Au casino , grâce aux manoeuvres de mon père, nous nous perdîmes vite. Je me retrouvais au bar, avec Elsa et une de ses relations, un Sud-Américain à demi ivre. Je passai près d'une heure agréable avec lui mais Elsa s'ennuyait. Elle me demanda brusquement où était mon père, comme si je pouvais en savoir quelque chose, et s'éloigna. Le Sud-Américain en parut un instant attristé mais un nouveau whisky le relança. Je ne pensais à rien, j'étais en pleine euphorie, ayant participé par politesse à ses libations. Les choses devinrent encore plus drôles quand il voulut danser. Nous riions tellement que, quand Elsa me frappa sur l'épaule et que je vis son air de Cassandre, je fus sur le point de l'envoyer au diable.
"Je ne le trouve pas", dit-elle.
Elle avait un visage consterné; la poudre en était partie, la laissant tout éclairée, ses traits étaient tirés.

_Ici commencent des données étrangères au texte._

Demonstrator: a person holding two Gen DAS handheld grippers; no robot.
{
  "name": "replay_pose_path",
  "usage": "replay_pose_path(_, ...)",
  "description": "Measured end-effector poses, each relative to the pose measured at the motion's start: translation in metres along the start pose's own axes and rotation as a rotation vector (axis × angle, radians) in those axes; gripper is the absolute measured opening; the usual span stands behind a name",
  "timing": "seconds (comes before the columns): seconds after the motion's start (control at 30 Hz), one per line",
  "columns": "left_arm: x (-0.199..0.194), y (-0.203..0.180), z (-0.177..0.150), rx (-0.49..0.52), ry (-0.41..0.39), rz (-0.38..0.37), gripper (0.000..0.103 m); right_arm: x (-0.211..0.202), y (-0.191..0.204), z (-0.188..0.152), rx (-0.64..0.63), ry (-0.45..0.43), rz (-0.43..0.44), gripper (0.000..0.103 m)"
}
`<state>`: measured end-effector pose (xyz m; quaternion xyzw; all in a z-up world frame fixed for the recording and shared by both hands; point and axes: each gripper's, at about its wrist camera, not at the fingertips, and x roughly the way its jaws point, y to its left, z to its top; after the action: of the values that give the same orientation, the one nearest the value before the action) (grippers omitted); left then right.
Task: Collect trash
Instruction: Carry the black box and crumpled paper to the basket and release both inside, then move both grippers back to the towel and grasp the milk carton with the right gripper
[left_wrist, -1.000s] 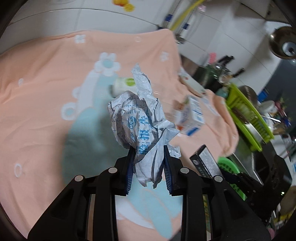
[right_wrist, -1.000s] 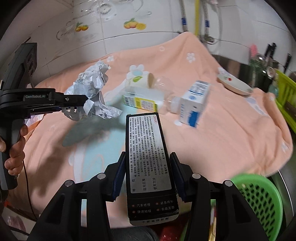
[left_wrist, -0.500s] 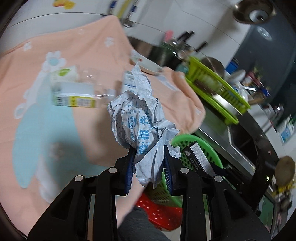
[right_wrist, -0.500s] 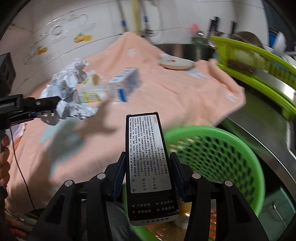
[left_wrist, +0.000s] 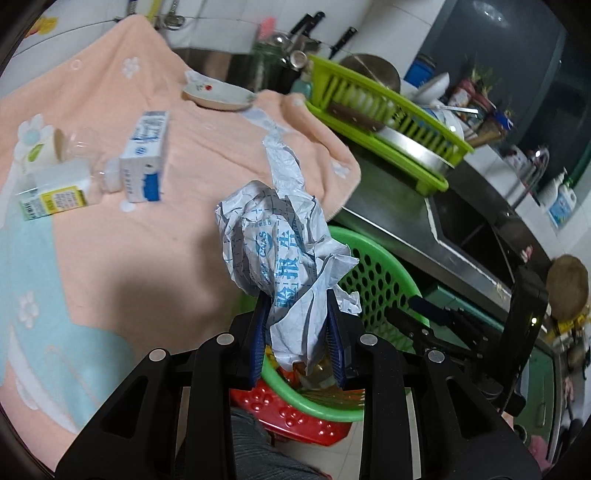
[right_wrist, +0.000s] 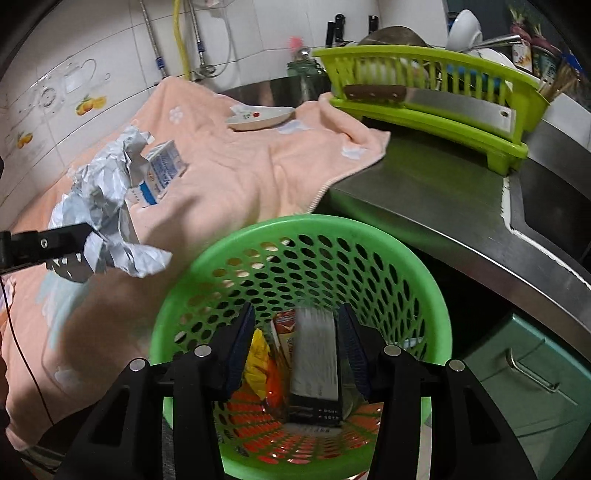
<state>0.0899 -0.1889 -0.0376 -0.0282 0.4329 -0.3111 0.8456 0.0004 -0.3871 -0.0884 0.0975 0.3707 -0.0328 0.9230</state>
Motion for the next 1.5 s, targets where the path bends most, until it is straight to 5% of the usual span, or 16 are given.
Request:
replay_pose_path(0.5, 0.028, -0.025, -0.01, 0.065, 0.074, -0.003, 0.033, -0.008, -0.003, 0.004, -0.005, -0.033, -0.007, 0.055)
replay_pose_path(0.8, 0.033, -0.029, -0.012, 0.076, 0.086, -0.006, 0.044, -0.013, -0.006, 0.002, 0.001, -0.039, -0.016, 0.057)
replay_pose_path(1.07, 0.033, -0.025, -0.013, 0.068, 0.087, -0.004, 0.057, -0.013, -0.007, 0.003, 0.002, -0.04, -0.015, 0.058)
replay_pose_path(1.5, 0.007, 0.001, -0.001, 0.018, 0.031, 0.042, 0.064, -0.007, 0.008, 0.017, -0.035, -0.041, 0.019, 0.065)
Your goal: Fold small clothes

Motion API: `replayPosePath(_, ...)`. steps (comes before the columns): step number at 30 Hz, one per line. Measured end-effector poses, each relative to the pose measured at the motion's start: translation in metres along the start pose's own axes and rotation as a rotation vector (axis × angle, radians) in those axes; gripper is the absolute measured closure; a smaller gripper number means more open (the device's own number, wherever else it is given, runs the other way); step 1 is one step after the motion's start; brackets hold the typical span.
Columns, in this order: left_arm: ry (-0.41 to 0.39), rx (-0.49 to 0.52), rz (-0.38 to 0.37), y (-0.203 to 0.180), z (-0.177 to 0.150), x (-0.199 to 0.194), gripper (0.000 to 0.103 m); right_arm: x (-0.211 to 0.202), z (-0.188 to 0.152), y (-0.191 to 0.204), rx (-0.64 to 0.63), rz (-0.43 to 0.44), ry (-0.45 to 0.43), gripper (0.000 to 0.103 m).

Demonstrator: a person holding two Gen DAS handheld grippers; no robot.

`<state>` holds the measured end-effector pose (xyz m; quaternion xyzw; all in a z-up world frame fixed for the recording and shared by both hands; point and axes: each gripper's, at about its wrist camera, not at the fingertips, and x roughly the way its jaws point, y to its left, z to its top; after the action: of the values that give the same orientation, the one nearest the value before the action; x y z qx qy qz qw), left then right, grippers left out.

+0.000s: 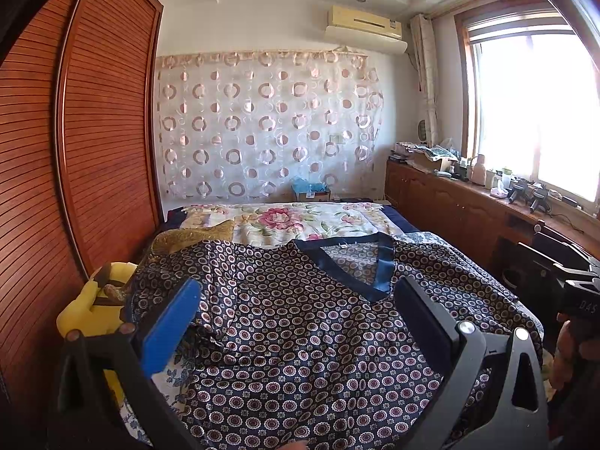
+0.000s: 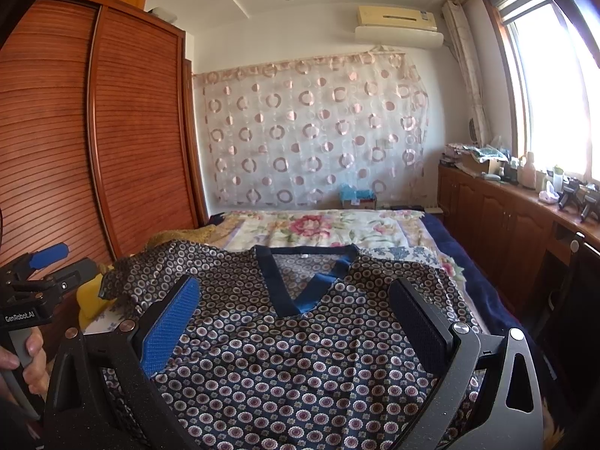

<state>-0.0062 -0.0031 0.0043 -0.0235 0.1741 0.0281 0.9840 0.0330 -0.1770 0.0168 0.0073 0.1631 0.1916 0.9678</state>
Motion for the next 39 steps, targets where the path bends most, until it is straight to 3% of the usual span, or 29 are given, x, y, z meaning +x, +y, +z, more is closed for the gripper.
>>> replayPosePath(39,-0.009,0.016,0.008,-0.0041,0.0021,-0.0037,0.000,-0.0001,-0.0001,0.0040,0.000,0.001,-0.004,0.000)
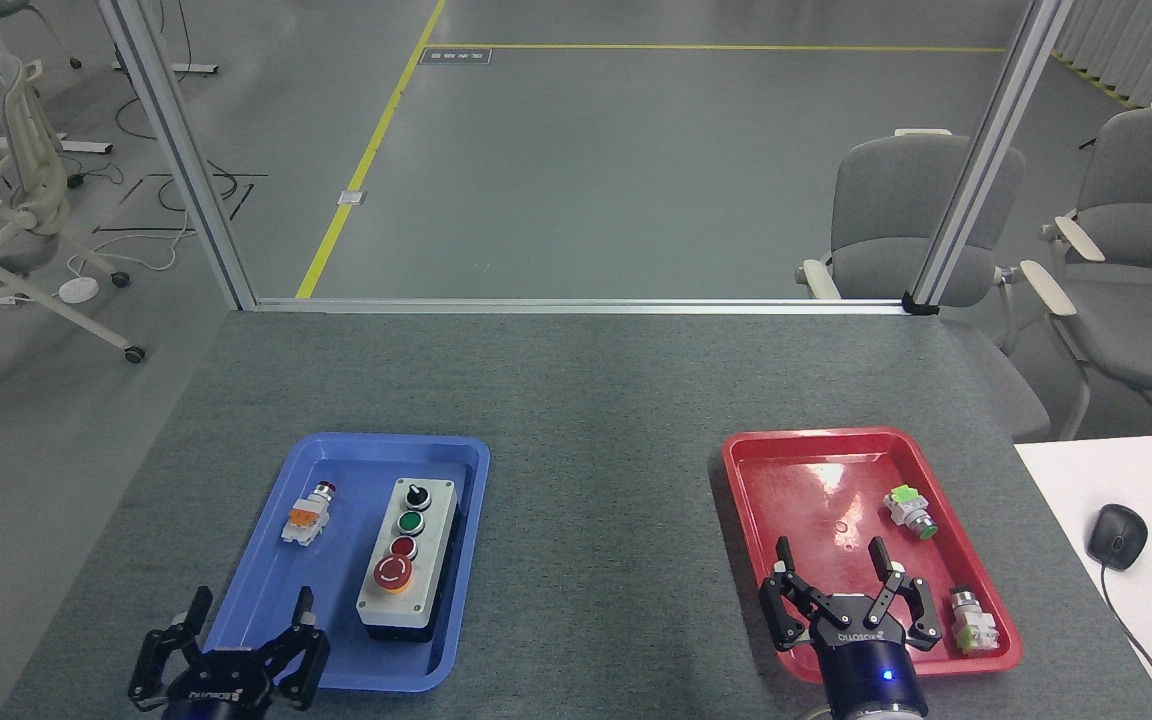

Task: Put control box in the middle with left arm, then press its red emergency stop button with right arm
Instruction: 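Move the left gripper forward to the near end of the gray control box, then close the left gripper on the near end of the control box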

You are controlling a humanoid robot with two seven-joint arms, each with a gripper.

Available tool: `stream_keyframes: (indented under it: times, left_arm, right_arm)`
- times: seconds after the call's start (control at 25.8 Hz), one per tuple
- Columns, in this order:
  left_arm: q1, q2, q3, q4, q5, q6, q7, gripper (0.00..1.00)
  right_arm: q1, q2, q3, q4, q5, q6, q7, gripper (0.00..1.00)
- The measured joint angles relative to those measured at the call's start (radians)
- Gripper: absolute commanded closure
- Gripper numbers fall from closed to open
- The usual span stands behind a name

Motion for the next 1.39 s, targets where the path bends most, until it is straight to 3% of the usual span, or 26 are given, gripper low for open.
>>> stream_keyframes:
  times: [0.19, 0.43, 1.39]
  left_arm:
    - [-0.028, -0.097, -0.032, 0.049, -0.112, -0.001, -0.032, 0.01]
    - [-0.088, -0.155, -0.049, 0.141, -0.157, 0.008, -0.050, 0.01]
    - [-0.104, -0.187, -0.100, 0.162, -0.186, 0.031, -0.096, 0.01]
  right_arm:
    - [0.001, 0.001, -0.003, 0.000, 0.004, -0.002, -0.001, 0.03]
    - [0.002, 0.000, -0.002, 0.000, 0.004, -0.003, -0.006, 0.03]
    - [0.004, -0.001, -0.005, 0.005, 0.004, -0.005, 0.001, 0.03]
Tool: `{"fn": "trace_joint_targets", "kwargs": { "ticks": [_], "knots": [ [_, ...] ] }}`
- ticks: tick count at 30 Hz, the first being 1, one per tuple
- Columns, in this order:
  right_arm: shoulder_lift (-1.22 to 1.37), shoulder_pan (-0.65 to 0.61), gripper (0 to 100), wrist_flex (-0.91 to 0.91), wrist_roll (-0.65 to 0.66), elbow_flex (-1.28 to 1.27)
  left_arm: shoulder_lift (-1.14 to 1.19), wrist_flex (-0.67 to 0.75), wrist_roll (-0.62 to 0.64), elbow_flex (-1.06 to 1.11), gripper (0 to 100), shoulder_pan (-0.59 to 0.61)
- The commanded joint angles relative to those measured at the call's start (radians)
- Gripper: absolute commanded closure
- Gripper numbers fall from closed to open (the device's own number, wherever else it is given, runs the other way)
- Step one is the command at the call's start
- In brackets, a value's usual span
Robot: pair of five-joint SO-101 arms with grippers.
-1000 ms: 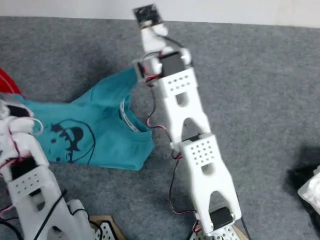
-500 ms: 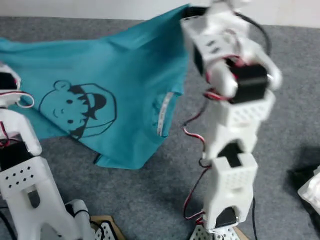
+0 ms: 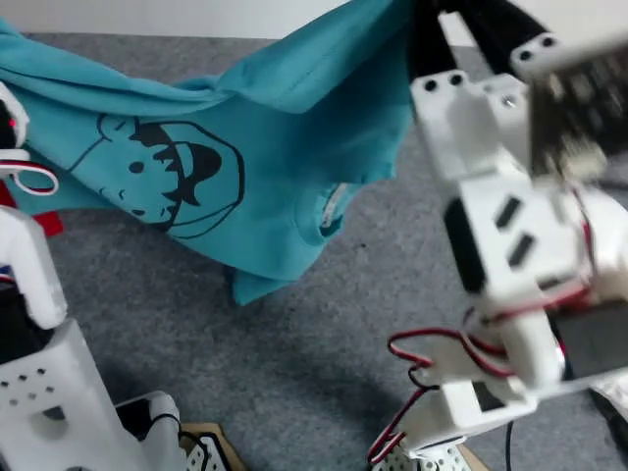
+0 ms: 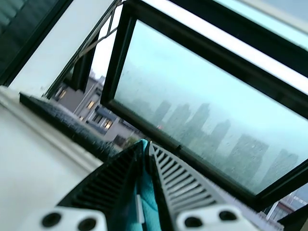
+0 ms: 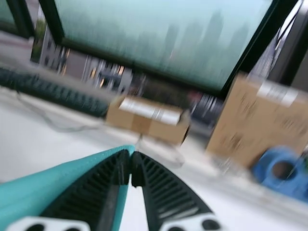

Elle était pitoyable. Je me sentis soudain très en colère contre mon père. Il était d'une impolitesse inconcevable.
"Ah! Je sais où ils sont, dis-je en souriant comme s'il s'agissait d'une chose très naturelle et à laquelle elle eût pu penser sans inquiétude. Je reviens. "
Il me fallut un moment pour les retrouver dans le parc. Ils y étaient. Je vis leur profils très proches et très graves, étrangement beaux sous le réverbère. Ils se regardaient, ils devaient parler à voix basse, je voyais leurs lèvres bouger.